As for the proposed mechanism of JAKMIP2 recruitment to the centrosome, it might also be related to the predicted JAKMIP2 and CLASP1 interaction. It was previously reported that CLASP1 is localized both on the Golgi network [34,35], being bound by the Golgi membrane protein GCC185 [34], and on the centrosome [33,36,37], at least in some cell lines. The same intracellular distribution pattern was detected for JAKMIP2 in our study. There is a chance to speculate that JAKMIP2 might accumulate at specific compartments, such as the centrosome and Golgi membranes, by interacting with its possible partner, CLASP1.

It is quite possible that the functions of the centrosome-associated and Golgi-associated JAKMIP2 are not entirely identical. It is well known that the same protein can perform different functions when located in different cellular compartments.

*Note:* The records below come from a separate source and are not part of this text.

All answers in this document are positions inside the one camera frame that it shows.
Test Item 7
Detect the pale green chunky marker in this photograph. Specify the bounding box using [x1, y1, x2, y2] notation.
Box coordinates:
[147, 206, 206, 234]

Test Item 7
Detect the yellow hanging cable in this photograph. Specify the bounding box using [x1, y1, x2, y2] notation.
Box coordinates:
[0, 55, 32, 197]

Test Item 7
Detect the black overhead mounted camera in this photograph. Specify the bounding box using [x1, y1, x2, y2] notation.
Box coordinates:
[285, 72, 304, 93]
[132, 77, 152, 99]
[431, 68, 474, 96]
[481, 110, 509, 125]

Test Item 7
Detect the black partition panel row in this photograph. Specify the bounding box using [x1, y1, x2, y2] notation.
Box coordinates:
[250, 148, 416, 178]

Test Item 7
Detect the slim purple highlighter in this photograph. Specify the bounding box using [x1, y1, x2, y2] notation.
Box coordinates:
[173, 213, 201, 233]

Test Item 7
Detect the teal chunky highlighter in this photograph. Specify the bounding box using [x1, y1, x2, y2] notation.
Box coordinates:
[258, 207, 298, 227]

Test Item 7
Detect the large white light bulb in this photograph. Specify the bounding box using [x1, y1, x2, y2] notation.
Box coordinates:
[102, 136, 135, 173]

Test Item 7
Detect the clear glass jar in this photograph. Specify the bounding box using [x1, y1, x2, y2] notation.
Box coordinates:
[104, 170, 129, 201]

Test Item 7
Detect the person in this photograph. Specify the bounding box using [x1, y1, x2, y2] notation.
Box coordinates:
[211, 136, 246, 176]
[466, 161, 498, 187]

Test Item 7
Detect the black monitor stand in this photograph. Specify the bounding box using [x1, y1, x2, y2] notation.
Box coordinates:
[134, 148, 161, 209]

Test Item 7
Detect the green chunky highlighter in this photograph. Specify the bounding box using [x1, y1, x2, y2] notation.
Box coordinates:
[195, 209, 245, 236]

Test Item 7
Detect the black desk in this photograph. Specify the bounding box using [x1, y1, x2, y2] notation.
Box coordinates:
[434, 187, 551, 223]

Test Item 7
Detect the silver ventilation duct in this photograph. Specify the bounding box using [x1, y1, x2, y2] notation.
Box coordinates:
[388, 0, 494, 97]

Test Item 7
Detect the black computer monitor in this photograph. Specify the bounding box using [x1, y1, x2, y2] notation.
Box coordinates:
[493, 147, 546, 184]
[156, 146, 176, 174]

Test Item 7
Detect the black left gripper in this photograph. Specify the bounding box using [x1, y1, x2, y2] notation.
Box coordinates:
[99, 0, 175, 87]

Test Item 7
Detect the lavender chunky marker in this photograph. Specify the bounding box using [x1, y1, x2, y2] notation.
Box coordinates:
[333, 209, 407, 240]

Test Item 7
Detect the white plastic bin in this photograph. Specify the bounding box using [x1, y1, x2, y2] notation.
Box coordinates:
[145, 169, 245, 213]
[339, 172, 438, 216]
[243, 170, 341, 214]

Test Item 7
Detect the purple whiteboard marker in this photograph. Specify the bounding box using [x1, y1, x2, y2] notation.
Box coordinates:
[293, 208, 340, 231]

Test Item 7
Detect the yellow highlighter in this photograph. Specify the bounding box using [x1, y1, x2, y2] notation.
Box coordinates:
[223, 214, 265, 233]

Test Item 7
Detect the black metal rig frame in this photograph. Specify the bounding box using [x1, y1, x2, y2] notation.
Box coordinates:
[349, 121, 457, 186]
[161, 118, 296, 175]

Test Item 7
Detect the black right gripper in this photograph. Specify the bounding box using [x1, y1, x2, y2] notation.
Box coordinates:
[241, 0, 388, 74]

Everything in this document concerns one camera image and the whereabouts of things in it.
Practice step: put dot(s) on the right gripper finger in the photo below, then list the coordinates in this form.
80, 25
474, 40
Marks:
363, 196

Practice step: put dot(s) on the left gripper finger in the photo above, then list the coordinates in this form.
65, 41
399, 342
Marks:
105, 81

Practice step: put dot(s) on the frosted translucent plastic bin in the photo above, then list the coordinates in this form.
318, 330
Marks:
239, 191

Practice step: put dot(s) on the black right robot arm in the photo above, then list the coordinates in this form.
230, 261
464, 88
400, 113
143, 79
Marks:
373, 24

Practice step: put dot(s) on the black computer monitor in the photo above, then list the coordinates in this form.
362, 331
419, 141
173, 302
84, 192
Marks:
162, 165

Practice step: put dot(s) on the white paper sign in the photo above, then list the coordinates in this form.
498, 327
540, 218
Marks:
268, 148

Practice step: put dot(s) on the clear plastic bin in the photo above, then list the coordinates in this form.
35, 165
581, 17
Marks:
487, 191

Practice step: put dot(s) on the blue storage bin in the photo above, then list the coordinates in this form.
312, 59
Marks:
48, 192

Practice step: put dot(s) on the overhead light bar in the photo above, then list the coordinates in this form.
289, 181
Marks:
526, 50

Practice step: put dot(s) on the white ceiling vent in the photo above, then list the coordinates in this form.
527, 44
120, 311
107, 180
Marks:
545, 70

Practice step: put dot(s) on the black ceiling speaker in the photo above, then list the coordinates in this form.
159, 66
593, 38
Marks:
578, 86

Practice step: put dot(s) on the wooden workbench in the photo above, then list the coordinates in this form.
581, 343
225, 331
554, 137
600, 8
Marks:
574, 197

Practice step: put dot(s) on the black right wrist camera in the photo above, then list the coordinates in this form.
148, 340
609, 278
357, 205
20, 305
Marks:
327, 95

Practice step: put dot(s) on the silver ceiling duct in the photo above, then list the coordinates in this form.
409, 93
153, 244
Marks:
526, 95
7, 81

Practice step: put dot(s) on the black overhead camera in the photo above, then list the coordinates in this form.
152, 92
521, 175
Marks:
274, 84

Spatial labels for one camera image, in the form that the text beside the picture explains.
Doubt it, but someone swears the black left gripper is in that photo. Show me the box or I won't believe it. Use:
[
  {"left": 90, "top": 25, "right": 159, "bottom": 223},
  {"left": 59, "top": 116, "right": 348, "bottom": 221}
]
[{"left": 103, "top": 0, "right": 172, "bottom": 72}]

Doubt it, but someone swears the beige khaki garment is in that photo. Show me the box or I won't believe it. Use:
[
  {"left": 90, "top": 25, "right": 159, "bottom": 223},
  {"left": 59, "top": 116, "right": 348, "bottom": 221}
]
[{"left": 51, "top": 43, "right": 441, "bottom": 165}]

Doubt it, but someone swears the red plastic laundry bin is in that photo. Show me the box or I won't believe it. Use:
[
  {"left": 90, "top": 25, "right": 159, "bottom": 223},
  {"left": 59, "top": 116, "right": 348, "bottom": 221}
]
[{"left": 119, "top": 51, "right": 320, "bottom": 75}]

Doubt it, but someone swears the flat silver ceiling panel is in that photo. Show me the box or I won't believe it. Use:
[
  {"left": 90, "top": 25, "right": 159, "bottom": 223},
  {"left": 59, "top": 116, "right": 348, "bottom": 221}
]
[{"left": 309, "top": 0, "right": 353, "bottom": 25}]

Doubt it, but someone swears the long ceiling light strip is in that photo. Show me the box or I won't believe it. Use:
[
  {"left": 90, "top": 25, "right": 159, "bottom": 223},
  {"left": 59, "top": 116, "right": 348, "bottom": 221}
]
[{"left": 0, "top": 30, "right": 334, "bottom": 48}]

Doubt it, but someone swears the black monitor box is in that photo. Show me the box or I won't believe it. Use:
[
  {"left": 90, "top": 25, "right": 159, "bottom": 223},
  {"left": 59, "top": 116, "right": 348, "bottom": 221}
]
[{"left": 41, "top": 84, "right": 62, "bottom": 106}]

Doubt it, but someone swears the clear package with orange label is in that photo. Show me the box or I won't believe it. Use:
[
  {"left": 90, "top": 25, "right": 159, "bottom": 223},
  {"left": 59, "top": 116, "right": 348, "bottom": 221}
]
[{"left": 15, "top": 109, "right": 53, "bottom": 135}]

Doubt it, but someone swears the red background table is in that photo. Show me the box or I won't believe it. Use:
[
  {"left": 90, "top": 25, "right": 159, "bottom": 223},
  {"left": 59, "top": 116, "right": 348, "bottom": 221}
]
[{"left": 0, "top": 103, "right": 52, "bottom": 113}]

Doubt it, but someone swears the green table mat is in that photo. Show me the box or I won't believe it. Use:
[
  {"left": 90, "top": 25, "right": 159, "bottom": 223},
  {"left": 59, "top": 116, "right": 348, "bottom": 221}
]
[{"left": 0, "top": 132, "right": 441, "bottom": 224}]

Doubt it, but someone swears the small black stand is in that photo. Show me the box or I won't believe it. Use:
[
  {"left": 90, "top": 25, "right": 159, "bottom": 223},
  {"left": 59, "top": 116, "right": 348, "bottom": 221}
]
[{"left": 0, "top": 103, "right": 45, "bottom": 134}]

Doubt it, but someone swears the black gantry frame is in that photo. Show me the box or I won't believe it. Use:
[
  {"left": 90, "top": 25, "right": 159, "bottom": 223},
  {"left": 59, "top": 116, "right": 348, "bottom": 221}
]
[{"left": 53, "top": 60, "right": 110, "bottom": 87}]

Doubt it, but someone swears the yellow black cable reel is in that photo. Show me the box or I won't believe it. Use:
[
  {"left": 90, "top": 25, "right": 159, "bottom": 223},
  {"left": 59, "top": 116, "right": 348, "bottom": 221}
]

A prime example is cytoplasmic dynein, which acts as a motor protein transporting cargo along microtubules through the cytoplasm [51,52], while also being able to generate pulling forces on microtubules reaching the cell boundary when associated with the cell cortex [53]. Furthermore, when anchored at the centrosome, it participates in retaining the microtubule minus-ends [47]. That is why it is particularly interesting to investigate the functions of any protein when we discover it in a previously unknown cellular location. In this study, we have found JAKMIP2 in a new location—at the centrosome—and have shown that it somehow influencesthe centrosome in performing its microtubule-organizing functions. Regarding the endogenous JAKMIP2, at least two distinct isoforms of the protein are present in different cells, as JAKMIP2 mRNA is alternatively spliced in a tissue-specific manner [28,50]. As the antibodies against JAKMIP2 that we used to perform experiments for this article were unable to distinguish one isoform from another, it is even possible that these two isoforms of JAKMIP2 are distributed in different compartments of the cell and perform different functions.